Laut UBS sind die potenziellen US-Zölle auf Automobile das grösste Risiko. Je nach Höhe könnten sie die operative Marge der Wolfsburger von 15 auf 13,5 Prozent reduzieren. Ebenfalls dürfte der freie Cashflow auf null sinken, so die UBS. Der Konsens geht dagegen von einem freien Cashflow von über 6 Milliarden Euro und ebenfalls einer operativen Marge von 13,5 Prozent aus. Und damit blieben selbst unter enorm adverser Szenarien die Resultate des Autokolosses im positiven Bereich. 

Der negative Einfluss dürfte überdies von kurzer Dauer sein. Bereits in zwei Jahren sollen die Lieferströme an die neuen Gegebenheiten angepasst sein: Der freie Cashflow wird auf erneut 11 Milliarden Euro geschätzt und die operative Marge soll 14,7 Prozent erreichen. Der Gewinn pro Aktie wiederum wird in zwei Jahren bei 37 Euro gesehen - mehr als das Doppelte in diesem Jahr.

«Too big to fail»

Mutige Anleger werden bei dieser Deep-Value-Aktie mit einer attraktiven Dividendenrendite belohnt. Volkswagen hat zwar die Ausschüttungen in den vergangenen drei Jahren an die neuen Gegebenheiten angepasst und gedrittelt, die Rendite beträgt jedoch weiterhin 7,7 Prozent.

Das Risiko einer Insolvenz kann nie gänzlich ausgeschlossen werden - bei Volkswagen vielleicht sogar etwas weniger als bei anderen Konzernen.
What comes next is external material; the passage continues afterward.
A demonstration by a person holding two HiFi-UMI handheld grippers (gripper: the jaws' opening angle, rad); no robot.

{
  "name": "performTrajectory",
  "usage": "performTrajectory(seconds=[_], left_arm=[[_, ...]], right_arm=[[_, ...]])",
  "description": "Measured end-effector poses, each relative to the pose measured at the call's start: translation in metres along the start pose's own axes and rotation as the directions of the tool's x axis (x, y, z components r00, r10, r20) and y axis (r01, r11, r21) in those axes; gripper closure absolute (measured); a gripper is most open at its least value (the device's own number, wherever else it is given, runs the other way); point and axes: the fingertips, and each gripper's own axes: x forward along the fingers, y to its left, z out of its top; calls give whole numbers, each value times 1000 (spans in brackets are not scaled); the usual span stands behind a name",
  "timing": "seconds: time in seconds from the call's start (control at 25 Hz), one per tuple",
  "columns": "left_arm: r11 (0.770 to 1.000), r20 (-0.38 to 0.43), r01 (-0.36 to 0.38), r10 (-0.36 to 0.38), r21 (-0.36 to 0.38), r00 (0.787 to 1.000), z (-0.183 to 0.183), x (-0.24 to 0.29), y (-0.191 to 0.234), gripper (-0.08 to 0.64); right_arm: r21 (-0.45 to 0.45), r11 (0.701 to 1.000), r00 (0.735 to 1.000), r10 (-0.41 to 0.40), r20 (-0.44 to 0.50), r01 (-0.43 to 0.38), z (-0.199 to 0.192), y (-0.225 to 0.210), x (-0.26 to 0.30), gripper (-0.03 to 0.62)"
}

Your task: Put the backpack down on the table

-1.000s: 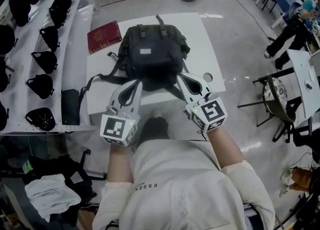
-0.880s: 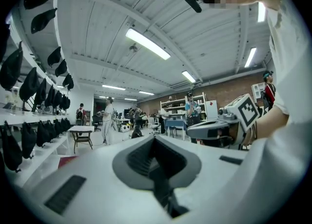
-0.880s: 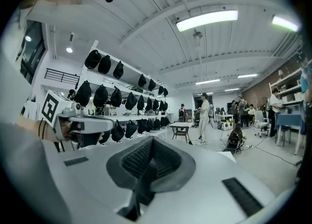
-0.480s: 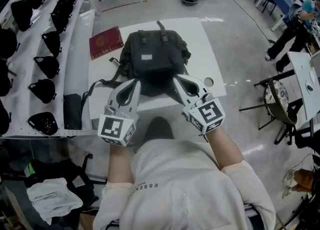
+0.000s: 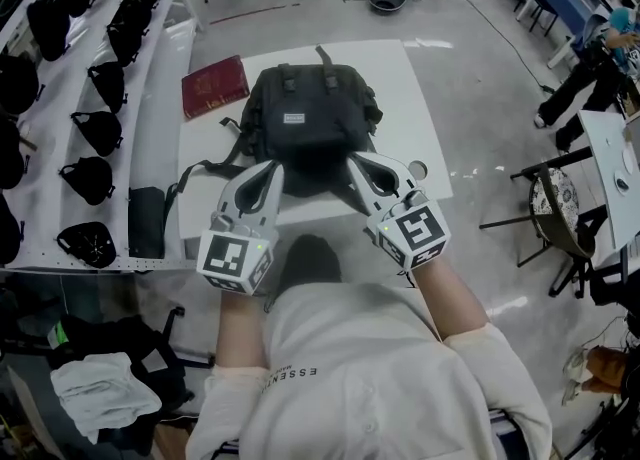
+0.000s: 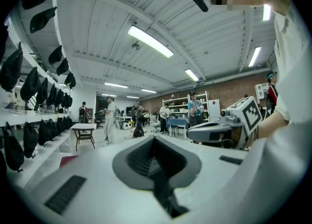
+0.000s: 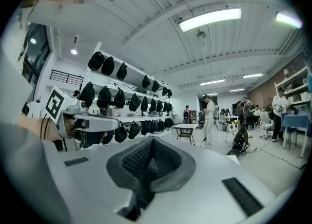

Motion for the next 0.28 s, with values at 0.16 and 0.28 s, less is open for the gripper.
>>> performTrajectory(seconds=[0.16, 0.28], left_arm=[[1000, -9, 6, -6, 0, 1000, -2, 4, -4, 557], [1000, -13, 11, -11, 3, 1000, -4, 7, -7, 557]], right_arm=[[6, 1000, 1000, -7, 4, 7, -1, -5, -1, 578], [12, 1000, 1000, -8, 4, 8, -4, -8, -1, 578]])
Gleichzeitig dürfen aber die strategischen Interessen der deutschen Regierung nicht vergessen werden: Niedersachsen hält 20 Prozent am Automobilkonzern, und etwa 300’000 Menschen in Deutschland stehen in einem direkten Arbeitsverhältnis mit dem Unternehmen. 

Einen Abschreiber auf die bisherige Beteiligung und eine anschliessende Verstaatlichung oder Neukapitalisierung - inklusive allfälliger Unsicherheiten rund um die Beschäftigung dieser Menschen und dieser der Zulieferbetriebe - dürfte die Regierung mit zuvorkommenden Massnahmen zu vermeiden versuchen. Volkswagen ist einfach «too big to fail».